» Task directions: Return the entries in full, exactly as they were written.
== == ==
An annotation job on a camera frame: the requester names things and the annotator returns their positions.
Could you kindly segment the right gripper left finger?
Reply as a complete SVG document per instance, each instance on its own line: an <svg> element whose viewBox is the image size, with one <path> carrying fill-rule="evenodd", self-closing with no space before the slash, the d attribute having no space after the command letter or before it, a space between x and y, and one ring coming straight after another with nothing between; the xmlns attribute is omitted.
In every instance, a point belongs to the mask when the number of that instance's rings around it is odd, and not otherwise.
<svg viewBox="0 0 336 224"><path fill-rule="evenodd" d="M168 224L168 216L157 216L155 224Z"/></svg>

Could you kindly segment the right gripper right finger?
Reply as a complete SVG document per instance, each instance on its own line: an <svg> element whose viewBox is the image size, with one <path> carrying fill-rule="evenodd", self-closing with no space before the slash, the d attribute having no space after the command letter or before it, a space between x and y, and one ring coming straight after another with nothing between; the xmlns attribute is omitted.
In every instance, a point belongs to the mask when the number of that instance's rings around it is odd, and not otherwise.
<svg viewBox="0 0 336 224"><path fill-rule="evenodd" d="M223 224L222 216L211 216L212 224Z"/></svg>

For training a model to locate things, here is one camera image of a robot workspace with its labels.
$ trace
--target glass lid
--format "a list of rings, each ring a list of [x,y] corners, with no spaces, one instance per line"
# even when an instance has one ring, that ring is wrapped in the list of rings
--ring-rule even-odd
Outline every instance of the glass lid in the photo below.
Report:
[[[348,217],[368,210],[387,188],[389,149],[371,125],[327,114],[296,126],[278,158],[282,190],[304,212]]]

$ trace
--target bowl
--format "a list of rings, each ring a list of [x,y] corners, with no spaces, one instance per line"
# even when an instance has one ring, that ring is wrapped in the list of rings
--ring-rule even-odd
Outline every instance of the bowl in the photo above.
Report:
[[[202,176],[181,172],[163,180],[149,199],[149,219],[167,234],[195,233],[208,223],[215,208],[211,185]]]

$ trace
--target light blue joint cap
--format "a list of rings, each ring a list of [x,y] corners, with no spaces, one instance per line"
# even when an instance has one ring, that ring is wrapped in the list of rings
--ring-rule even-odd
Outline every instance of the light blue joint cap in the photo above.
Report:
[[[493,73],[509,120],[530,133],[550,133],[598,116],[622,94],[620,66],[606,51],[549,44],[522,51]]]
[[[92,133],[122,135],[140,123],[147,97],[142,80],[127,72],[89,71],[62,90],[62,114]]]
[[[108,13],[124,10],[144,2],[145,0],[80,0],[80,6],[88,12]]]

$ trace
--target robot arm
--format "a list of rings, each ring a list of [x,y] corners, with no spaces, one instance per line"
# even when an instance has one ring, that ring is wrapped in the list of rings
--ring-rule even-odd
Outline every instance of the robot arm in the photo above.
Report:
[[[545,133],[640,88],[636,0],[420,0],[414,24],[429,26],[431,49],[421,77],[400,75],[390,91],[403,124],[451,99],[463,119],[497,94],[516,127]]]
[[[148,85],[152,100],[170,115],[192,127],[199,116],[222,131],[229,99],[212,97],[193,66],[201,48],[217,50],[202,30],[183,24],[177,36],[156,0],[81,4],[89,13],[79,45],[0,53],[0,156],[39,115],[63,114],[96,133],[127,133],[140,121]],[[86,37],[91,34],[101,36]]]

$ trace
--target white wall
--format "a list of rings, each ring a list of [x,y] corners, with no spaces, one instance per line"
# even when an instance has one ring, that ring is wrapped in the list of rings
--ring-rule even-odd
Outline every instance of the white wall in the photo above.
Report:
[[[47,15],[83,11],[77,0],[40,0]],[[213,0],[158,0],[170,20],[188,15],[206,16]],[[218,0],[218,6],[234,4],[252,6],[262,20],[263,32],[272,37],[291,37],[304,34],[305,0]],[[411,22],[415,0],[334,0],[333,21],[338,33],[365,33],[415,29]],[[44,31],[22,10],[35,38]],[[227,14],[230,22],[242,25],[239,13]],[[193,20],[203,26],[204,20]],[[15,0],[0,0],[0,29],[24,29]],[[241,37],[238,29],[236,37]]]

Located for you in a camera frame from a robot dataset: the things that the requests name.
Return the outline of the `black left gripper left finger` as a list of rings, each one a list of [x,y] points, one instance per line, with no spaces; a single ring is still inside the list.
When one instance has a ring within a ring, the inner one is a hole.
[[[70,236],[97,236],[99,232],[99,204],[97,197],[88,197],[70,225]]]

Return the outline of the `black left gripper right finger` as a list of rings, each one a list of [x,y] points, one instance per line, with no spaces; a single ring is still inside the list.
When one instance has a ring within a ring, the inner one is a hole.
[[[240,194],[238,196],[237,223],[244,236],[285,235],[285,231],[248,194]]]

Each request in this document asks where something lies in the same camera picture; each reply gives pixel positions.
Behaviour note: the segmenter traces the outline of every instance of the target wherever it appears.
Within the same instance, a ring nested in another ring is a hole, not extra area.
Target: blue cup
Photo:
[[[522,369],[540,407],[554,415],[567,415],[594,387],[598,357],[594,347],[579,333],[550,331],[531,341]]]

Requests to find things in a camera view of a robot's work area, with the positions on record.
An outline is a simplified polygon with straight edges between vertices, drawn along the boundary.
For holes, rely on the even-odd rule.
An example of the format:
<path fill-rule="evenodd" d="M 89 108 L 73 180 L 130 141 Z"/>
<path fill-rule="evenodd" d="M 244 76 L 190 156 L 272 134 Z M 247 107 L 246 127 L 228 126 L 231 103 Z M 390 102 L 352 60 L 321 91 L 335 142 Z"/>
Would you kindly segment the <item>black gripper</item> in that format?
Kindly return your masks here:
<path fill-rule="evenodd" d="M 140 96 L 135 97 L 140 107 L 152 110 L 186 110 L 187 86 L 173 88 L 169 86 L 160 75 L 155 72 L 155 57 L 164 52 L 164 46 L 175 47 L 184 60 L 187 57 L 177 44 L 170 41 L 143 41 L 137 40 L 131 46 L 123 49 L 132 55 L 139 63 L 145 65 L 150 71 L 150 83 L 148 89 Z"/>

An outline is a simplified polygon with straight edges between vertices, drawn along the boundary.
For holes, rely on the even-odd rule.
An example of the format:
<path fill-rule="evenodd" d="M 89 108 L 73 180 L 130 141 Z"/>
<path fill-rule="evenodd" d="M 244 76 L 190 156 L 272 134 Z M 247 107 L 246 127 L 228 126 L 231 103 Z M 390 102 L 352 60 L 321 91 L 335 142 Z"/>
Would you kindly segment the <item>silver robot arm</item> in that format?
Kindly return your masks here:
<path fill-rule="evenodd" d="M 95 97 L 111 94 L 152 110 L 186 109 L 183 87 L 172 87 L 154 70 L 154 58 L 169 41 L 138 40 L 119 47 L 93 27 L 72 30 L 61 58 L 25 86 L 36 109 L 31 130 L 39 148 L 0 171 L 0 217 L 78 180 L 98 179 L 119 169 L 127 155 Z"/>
== == ==
» Exercise result:
An annotation job on a camera frame: the requester names things and the annotator returns their positions.
Could you kindly segment the right gripper left finger?
Reply as a complete SVG document per instance, each instance on its own line: an <svg> element whose viewBox is the image size, with one <path> carrying fill-rule="evenodd", self-closing with no space before the slash, the d attribute having no space after the command letter or before it, a space between x and y, and one ring coming straight after another with nothing between; the xmlns attribute is omitted.
In every instance, a point belongs to the mask when the number of that instance's rings around it is odd, and not otherwise.
<svg viewBox="0 0 336 224"><path fill-rule="evenodd" d="M168 224L168 216L157 216L155 224Z"/></svg>

Could you kindly segment the right gripper right finger?
Reply as a complete SVG document per instance, each instance on its own line: an <svg> element whose viewBox is the image size, with one <path> carrying fill-rule="evenodd", self-closing with no space before the slash, the d attribute having no space after the command letter or before it, a space between x and y, and one ring coming straight after another with nothing between; the xmlns attribute is omitted.
In every instance, a point belongs to the mask when the number of that instance's rings around it is odd, and not otherwise.
<svg viewBox="0 0 336 224"><path fill-rule="evenodd" d="M223 224L222 216L211 216L212 224Z"/></svg>

For training a model to locate things, here is one camera image of a robot workspace with its labels.
$ trace
--target glass lid
--format "a list of rings, each ring a list of [x,y] corners, with no spaces, one instance per line"
# even when an instance has one ring, that ring is wrapped in the list of rings
--ring-rule even-odd
Outline every instance of the glass lid in the photo below.
Report:
[[[348,217],[368,210],[387,188],[389,149],[371,125],[327,114],[296,126],[278,158],[282,190],[304,212]]]

$ trace
--target bowl
--format "a list of rings, each ring a list of [x,y] corners, with no spaces, one instance per line"
# even when an instance has one ring, that ring is wrapped in the list of rings
--ring-rule even-odd
Outline every instance of the bowl in the photo above.
Report:
[[[202,176],[181,172],[163,180],[149,199],[149,219],[167,234],[195,233],[208,223],[215,208],[211,185]]]

$ trace
--target light blue joint cap
--format "a list of rings, each ring a list of [x,y] corners, with no spaces, one instance per line"
# even when an instance has one ring, that ring is wrapped in the list of rings
--ring-rule even-odd
Outline every instance of the light blue joint cap in the photo above.
Report:
[[[493,73],[509,120],[530,133],[550,133],[598,116],[622,94],[620,66],[606,51],[549,44],[522,51]]]
[[[92,133],[122,135],[140,123],[147,97],[142,80],[127,72],[89,71],[62,90],[62,114]]]
[[[108,13],[124,10],[144,2],[145,0],[80,0],[80,6],[88,12]]]

$ trace
--target robot arm
--format "a list of rings, each ring a list of [x,y] corners, with no spaces, one instance per line"
# even when an instance has one ring, that ring is wrapped in the list of rings
--ring-rule even-odd
Outline every instance of the robot arm in the photo above.
Report:
[[[545,133],[640,88],[636,0],[420,0],[414,24],[429,26],[431,49],[421,77],[400,75],[390,91],[403,124],[451,99],[463,119],[497,94],[516,127]]]
[[[148,85],[152,100],[170,115],[192,127],[199,116],[222,131],[229,99],[212,97],[193,66],[201,48],[217,50],[202,30],[183,24],[177,36],[156,0],[81,4],[89,13],[79,45],[0,53],[0,156],[39,115],[63,114],[96,133],[127,133],[140,121]],[[86,37],[91,34],[101,36]]]

$ trace
--target white wall
--format "a list of rings, each ring a list of [x,y] corners, with no spaces, one instance per line"
# even when an instance has one ring, that ring is wrapped in the list of rings
--ring-rule even-odd
Outline every instance of the white wall in the photo above.
Report:
[[[47,15],[83,11],[77,0],[40,0]],[[213,0],[158,0],[170,20],[188,15],[206,16]],[[218,0],[218,6],[234,4],[252,6],[262,20],[263,32],[272,37],[291,37],[304,34],[305,0]],[[411,22],[415,0],[334,0],[333,21],[338,33],[365,33],[415,29]],[[44,31],[22,10],[35,38]],[[227,14],[230,22],[242,25],[239,13]],[[193,20],[203,26],[204,20]],[[15,0],[0,0],[0,29],[24,29]],[[241,37],[238,29],[236,37]]]

Located for you in a camera frame from a robot dataset: the things that the requests name.
Return the outline of the `black left gripper left finger` as a list of rings, each one a list of [x,y] points, one instance per line, with no spaces; a single ring is still inside the list.
When one instance has a ring within a ring, the inner one is a hole.
[[[70,236],[97,236],[99,232],[99,204],[97,197],[88,197],[70,225]]]

Return the outline of the `black left gripper right finger` as a list of rings, each one a list of [x,y] points, one instance per line, with no spaces; a single ring is still inside the list.
When one instance has a ring within a ring, the inner one is a hole.
[[[240,194],[238,196],[237,223],[244,236],[285,235],[285,231],[248,194]]]

Each request in this document asks where something lies in the same camera picture; each reply gives pixel positions.
Behaviour note: the segmenter traces the outline of every instance of the target wherever it appears.
Within the same instance, a ring nested in another ring is a hole, not extra area.
Target: blue cup
Photo:
[[[522,369],[540,407],[554,415],[567,415],[594,387],[598,357],[594,347],[579,333],[550,331],[531,341]]]

Requests to find things in a camera view of a robot's work area, with the positions on record.
An outline is a simplified polygon with straight edges between vertices, drawn along the boundary.
For holes, rely on the even-odd rule.
An example of the format:
<path fill-rule="evenodd" d="M 89 108 L 73 180 L 130 141 Z"/>
<path fill-rule="evenodd" d="M 244 76 L 190 156 L 272 134 Z M 247 107 L 246 127 L 228 126 L 231 103 Z M 390 102 L 352 60 L 321 91 L 335 142 Z"/>
Would you kindly segment the <item>black gripper</item> in that format?
Kindly return your masks here:
<path fill-rule="evenodd" d="M 140 96 L 135 97 L 140 107 L 152 110 L 186 110 L 187 86 L 173 88 L 169 86 L 160 75 L 155 72 L 155 57 L 164 52 L 164 46 L 175 47 L 184 60 L 187 57 L 177 44 L 170 41 L 143 41 L 137 40 L 131 46 L 123 49 L 132 55 L 139 63 L 145 65 L 150 71 L 150 83 L 148 89 Z"/>

An outline is a simplified polygon with straight edges between vertices, drawn along the boundary.
For holes, rely on the even-odd rule.
An example of the format:
<path fill-rule="evenodd" d="M 89 108 L 73 180 L 130 141 Z"/>
<path fill-rule="evenodd" d="M 244 76 L 190 156 L 272 134 Z M 247 107 L 246 127 L 228 126 L 231 103 Z M 390 102 L 352 60 L 321 91 L 335 142 Z"/>
Would you kindly segment the <item>silver robot arm</item> in that format?
Kindly return your masks here:
<path fill-rule="evenodd" d="M 95 97 L 111 94 L 152 110 L 186 109 L 183 87 L 172 87 L 154 70 L 154 58 L 169 41 L 138 40 L 119 47 L 93 27 L 72 30 L 61 58 L 25 86 L 36 109 L 31 130 L 39 148 L 0 171 L 0 217 L 78 180 L 98 179 L 119 169 L 127 155 Z"/>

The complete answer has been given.